▶ **What you need to do**:
Only one stretch of the listing below is wanted: every line from the first to the line containing "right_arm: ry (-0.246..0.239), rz", set down exactly.
···
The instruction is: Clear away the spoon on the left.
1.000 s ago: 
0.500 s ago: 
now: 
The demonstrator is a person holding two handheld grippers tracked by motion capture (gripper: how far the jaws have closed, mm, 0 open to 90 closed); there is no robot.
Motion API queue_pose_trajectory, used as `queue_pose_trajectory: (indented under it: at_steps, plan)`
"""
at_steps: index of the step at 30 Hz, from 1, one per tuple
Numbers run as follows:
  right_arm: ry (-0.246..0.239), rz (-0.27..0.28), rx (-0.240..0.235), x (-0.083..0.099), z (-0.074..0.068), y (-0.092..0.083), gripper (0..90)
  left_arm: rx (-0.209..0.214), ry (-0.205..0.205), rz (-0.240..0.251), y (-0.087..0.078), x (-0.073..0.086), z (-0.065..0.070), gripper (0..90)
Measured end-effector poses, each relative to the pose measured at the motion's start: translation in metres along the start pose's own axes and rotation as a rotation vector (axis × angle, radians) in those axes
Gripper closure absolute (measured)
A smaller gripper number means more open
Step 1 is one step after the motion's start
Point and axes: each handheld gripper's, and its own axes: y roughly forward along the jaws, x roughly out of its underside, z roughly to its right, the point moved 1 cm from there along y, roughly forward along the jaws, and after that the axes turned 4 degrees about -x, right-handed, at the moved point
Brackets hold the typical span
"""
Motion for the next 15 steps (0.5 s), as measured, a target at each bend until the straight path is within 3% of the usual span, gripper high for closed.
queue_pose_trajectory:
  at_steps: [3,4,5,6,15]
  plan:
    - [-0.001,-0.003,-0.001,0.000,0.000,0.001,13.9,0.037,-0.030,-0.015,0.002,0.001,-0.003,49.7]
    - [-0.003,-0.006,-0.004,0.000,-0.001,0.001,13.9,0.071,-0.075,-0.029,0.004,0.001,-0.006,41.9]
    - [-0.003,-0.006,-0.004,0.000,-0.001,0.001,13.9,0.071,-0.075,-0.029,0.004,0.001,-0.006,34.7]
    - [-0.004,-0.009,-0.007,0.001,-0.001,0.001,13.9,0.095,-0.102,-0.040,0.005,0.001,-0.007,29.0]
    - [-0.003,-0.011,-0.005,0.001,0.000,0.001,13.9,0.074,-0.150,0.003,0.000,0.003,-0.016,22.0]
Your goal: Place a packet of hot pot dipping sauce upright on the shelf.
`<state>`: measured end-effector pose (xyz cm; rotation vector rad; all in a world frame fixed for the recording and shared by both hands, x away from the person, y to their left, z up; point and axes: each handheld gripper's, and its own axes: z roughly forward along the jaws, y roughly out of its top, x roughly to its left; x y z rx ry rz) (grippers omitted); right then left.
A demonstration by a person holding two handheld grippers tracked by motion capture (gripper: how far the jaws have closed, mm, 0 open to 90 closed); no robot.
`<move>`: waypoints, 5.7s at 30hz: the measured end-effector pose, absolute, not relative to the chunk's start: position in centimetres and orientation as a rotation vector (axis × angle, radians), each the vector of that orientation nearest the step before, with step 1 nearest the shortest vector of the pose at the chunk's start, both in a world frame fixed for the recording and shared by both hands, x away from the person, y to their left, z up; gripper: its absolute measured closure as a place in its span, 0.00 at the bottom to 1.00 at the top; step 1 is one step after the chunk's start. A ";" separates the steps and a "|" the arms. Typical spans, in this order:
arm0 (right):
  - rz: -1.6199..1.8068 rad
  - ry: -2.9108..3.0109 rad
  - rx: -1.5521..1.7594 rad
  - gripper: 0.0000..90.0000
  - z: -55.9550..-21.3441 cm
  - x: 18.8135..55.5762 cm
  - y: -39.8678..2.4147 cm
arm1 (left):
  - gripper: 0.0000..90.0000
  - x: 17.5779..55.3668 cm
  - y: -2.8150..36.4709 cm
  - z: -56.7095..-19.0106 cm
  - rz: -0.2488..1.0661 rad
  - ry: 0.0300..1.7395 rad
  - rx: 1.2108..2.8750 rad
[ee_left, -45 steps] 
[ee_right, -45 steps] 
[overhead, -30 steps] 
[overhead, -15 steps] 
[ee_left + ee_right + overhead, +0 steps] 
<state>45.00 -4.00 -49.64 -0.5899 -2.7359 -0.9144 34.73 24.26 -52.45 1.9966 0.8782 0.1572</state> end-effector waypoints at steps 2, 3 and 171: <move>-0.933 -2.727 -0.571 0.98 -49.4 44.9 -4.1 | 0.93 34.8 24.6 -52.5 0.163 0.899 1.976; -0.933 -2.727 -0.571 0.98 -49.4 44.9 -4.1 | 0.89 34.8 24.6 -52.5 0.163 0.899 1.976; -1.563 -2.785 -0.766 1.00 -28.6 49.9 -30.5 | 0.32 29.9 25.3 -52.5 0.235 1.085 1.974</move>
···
▶ **Written answer**:
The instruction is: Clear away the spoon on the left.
1.000 s ago: 
0.500 s ago: 
now: 
The demonstrator is a person holding two handheld grippers tracked by motion capture (gripper: how far the jaws have closed, mm, 0 open to 90 closed); there is no robot.
Motion API queue_pose_trajectory, used as `queue_pose_trajectory: (indented under it: at_steps, plan)`
"""
at_steps: index of the step at 30 Hz, from 1, one per tuple
Numbers run as follows:
  right_arm: ry (-0.246..0.239), rz (-0.27..0.28), rx (-0.240..0.235), x (-0.083..0.099), z (-0.074..0.068), y (-0.092..0.083), gripper (0..90)

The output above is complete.